Despite Threats of Budget-Slashing, the NEA Actually Saw Its Funding Increase in Congress’s Newly Passed Budget

Congress has once again rejected Trump's calls to eliminate the NEA and NEH.

A Congressional staff member delivers copies of US President Donald Trump's Fiscal Year 2019 Government Budget at the House Budget Committee on Capitol Hill in Washington, DC, February 12, 2018. Photo Saul Loeb/AFP/Getty Images.

The National Endowment of the Arts and the National Endowment of the Humanities can breathe a sigh of relief. On Wednesday, the US Congress has passed a 2019 budget allotting both contested federal agencies a $155 million budget for the forthcoming fiscal year.
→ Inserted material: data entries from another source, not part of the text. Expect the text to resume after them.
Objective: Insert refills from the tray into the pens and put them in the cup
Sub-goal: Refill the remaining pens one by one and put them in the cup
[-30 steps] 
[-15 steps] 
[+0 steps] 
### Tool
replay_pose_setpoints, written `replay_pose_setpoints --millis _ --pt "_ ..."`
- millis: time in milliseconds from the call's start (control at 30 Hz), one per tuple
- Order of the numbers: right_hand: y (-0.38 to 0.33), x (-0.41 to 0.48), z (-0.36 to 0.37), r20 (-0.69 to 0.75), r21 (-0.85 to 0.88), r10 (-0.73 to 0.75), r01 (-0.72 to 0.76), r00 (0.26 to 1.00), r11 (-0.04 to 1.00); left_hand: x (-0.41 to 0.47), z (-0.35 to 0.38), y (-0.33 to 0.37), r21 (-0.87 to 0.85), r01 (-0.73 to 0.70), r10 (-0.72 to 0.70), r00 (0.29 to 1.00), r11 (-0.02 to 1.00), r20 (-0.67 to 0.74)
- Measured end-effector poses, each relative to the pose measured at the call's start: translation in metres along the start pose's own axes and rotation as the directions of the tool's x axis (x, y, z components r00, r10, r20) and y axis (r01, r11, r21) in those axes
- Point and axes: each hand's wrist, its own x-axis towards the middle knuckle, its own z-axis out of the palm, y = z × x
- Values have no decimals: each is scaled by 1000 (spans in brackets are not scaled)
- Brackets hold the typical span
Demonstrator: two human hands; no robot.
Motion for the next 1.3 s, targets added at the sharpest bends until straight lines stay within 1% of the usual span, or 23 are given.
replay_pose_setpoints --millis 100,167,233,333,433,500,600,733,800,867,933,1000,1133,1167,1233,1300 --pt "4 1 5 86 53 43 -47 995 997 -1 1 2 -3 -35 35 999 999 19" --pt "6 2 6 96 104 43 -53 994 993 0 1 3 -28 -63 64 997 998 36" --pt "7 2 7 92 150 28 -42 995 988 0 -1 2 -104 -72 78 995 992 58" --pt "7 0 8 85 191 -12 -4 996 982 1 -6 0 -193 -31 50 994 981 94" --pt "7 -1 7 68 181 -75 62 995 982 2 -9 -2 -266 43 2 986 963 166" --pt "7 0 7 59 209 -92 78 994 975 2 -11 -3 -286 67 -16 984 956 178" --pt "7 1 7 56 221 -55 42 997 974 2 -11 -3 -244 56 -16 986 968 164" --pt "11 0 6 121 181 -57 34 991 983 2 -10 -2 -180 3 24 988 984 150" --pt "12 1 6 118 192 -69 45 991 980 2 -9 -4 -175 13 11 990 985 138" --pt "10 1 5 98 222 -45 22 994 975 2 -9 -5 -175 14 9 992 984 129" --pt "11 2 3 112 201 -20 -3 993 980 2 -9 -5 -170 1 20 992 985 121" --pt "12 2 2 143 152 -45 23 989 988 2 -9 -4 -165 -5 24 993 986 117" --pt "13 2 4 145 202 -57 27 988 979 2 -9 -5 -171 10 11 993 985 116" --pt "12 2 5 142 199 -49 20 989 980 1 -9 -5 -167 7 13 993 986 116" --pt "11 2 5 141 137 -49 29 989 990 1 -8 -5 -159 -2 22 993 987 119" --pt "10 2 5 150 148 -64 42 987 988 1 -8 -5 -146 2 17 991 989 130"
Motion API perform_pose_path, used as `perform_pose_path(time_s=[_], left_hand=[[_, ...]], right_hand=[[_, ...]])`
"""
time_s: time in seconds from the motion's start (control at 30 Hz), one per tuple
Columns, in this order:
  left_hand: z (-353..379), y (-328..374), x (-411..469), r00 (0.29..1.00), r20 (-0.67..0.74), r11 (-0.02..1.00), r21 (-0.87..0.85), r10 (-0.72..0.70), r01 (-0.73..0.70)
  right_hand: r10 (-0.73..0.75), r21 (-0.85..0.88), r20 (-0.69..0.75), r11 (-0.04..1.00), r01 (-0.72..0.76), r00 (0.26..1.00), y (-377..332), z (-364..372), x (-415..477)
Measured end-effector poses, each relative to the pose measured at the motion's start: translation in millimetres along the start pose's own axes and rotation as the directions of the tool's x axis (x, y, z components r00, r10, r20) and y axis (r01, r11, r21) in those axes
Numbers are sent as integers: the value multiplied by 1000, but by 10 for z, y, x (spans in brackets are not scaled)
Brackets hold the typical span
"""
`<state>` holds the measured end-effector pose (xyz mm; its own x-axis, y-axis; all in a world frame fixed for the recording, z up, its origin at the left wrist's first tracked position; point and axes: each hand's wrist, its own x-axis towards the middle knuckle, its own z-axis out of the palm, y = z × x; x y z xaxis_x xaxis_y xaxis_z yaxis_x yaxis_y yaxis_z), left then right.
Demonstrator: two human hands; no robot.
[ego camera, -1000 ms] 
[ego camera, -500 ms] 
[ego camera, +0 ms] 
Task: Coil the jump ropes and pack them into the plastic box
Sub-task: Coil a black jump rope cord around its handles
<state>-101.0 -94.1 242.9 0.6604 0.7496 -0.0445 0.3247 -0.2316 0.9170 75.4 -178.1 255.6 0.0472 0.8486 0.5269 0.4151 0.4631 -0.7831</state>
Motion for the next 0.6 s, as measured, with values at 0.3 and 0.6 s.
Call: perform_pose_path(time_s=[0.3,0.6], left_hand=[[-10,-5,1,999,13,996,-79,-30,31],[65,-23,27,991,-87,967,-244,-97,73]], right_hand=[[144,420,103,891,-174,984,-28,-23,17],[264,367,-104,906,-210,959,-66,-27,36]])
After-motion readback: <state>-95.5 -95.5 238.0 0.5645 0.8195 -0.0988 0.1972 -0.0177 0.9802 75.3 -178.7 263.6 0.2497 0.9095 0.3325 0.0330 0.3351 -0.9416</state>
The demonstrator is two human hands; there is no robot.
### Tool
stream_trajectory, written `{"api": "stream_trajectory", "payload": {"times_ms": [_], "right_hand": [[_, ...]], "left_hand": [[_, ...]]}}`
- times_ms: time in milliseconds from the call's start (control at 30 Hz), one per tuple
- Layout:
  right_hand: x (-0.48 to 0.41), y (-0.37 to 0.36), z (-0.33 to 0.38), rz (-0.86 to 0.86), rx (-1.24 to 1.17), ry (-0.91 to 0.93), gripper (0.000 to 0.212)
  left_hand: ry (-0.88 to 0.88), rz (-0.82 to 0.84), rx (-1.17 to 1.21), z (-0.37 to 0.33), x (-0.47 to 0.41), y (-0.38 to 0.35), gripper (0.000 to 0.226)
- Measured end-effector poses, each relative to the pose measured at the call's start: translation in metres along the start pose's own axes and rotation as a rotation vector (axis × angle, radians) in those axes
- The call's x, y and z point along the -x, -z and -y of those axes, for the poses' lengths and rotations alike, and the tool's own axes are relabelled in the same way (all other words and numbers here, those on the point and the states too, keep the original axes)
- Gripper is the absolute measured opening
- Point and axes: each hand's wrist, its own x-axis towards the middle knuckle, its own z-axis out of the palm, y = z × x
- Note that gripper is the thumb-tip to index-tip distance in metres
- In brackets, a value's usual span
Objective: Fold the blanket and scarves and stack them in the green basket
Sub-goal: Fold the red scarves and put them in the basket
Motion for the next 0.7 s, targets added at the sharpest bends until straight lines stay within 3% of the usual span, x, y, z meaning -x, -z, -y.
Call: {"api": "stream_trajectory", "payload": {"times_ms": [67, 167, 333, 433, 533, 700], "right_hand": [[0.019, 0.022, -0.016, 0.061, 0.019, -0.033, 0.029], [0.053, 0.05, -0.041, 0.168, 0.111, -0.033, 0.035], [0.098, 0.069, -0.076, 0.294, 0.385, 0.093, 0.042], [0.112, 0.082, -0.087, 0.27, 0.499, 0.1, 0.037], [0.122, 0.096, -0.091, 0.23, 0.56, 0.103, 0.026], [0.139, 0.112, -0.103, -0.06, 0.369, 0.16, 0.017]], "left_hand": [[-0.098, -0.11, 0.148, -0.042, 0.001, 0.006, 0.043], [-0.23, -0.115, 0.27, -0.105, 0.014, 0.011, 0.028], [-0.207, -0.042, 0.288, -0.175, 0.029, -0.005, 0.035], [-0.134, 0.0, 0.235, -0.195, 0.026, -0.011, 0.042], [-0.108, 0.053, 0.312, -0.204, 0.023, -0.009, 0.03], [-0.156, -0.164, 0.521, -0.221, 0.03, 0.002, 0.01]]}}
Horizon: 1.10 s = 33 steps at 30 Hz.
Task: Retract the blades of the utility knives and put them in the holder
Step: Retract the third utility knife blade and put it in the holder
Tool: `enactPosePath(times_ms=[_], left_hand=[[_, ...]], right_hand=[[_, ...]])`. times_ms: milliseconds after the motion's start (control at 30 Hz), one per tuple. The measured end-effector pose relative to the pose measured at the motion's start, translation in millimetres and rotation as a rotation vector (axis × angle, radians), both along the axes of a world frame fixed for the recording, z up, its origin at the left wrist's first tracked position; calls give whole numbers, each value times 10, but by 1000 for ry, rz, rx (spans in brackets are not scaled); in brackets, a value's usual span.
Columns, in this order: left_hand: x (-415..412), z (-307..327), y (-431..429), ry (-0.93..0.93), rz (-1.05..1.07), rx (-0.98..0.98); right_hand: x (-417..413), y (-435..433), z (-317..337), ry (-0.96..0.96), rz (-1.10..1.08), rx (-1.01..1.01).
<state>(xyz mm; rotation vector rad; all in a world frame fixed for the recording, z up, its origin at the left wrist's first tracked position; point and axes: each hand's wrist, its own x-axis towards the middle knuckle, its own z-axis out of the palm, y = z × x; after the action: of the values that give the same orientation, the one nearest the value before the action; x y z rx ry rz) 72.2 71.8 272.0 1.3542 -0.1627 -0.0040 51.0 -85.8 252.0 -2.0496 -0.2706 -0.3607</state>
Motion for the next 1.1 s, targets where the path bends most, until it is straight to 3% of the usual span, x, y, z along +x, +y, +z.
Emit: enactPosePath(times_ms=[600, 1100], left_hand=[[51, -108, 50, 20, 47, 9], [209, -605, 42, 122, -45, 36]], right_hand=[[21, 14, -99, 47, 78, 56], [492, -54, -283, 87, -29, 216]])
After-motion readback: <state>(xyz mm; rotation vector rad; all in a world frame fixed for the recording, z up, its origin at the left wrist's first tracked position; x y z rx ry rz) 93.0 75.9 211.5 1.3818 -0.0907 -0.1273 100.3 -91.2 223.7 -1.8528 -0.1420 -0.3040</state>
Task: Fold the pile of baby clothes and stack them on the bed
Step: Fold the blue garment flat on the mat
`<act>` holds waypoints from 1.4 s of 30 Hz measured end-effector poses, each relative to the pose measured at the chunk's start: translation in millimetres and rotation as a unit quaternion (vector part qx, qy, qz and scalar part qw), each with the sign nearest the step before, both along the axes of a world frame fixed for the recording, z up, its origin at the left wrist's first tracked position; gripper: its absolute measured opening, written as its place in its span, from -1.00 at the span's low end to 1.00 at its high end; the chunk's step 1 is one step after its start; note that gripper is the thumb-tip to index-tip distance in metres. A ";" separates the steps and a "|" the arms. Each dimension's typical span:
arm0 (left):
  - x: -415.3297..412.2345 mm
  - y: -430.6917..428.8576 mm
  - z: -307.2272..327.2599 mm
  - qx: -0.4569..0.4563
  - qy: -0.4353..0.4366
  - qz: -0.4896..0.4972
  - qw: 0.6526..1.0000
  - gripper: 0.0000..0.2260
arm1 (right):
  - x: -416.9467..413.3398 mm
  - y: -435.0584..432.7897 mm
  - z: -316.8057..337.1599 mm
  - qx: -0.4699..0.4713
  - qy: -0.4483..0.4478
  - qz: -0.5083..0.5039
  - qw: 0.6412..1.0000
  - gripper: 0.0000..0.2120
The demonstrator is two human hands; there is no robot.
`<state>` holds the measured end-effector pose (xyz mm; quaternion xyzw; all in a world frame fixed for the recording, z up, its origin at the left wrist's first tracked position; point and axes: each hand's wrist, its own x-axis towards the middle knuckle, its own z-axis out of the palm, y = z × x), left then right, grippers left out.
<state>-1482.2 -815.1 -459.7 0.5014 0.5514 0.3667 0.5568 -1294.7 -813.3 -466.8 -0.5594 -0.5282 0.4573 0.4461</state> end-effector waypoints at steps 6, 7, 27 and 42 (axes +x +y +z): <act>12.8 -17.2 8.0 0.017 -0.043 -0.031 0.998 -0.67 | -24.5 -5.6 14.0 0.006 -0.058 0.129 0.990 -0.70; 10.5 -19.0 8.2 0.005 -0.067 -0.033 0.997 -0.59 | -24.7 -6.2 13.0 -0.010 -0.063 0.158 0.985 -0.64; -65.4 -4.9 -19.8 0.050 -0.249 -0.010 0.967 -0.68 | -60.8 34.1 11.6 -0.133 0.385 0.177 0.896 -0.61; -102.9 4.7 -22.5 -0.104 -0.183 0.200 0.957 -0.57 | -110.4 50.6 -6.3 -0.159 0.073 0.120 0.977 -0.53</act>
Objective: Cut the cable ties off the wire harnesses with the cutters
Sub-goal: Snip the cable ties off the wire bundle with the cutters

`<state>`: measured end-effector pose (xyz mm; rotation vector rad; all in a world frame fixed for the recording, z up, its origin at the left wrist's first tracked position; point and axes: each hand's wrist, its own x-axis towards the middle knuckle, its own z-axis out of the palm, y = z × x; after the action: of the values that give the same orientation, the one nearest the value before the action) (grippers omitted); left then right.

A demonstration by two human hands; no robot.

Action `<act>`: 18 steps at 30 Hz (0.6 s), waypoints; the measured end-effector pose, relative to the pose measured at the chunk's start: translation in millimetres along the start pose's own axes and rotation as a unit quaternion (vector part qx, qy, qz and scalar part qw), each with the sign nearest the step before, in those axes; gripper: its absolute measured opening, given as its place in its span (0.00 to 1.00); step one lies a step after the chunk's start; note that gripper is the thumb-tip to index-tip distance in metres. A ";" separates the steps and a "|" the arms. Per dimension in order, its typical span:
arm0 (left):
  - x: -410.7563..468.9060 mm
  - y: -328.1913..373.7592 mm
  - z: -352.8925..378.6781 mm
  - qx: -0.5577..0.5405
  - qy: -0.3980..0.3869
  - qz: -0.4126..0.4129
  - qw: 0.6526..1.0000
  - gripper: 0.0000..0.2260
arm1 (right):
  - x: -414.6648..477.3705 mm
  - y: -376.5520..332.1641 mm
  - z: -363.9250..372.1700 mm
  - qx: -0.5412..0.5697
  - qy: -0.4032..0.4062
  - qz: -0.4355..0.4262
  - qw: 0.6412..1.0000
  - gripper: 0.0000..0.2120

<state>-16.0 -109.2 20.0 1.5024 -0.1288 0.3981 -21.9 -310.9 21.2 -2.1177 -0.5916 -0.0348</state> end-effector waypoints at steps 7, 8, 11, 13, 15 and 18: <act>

The Fiscal Year 2019 Interior Appropriations Bill was approved by the the Senate with a 92-6 vote yesterday, after previously being passed by the House of Representatives. The new budget increases funding to the two agencies by $2.2 million compared to the 2018 budget. (That budget was only passed in March, despite the fact that the fiscal year begins in October.) The 2017 budget also included a $2 million increase for the agencies.

Notably, the latest $2 million boost still only amounts to a budget increase of 1.42 percent, which lags behind the roughly two percent annual rate of inflation.

“Americans from our largest cities to our smallest towns should have ‘the Right to Bear Arts,’” said Tim Daly, president of the Creative Coalition, a nonprofit advocacy group of members of the entertainment industry, in a statement. “The new funding increase for NEA will ensure that those in underserved and rural areas are able to experience the positive impact of the arts in education, in strengthening our communities, and in defining our American spirit.”

The NEA and NEH funding comes despite efforts by President Donald Trump to zero out the budgets for the two agencies entirely in a budget proposal presented in February. Eliminating the NEA and NEH has been on Trump’s agenda since 2017, despite widespread opposition from the cultural sector, and even among a number of Republicans. The president still needs to sign the budget into law before it is officially approved, and has already expressed his disapproval of the bill—including the provision of funds for the NEA and NEH.

US President Donald Trump. Photo by Chip Somodevilla/Getty Images.

US President Donald Trump. Photo by Chip Somodevilla/Getty Images.

“The administration is concerned,” read a White House statement of administration policy issued last week, “that this combined package is nearly $38 billion above the FY 2019 budget request, includes certain objectionable policy provisions.”

“The administration is disappointed that the bill does not eliminate federal funding for NEA [and] NEH,” the statement continued. “The administration recognizes the positive effects the arts and humanities have on our communities; however, the FY 2019 budget request proposed an orderly phase-out of federal funding for these agencies, as the administration does not consider their activities to be core federal responsibilities.”

There was some effort to reduce arts spending this coming year, as Representative Glenn Grothman, a Republican from Wisconsin, proposed an amendment to the funding bill that would have cut each agency’s budget by $23 million. It was voted down last month, 297 to 114.

Arts advocacy groups like Americans for the Arts have crunched the numbers and estimate that the NEA’s budget is only 0.0004 percent of all federal spending. They say that the agencies serve a critical function in bringing the arts to small towns and rural communities—and note that even the act of shutting down the NEA and NEH would cost a quarter of their annual budgets.

In an email to artnet News, Americans for the Arts president Robert L. Lynch expressed his satisfaction with the 2019 budget, calling the Senate vote “a result of years of arts advocacy by many partners, artists, and state and local arts leaders, along with the 400,000 citizen activist members of the Americans for the Arts Action Fund, who have all worked with members of Congress to share the importance of federal support.”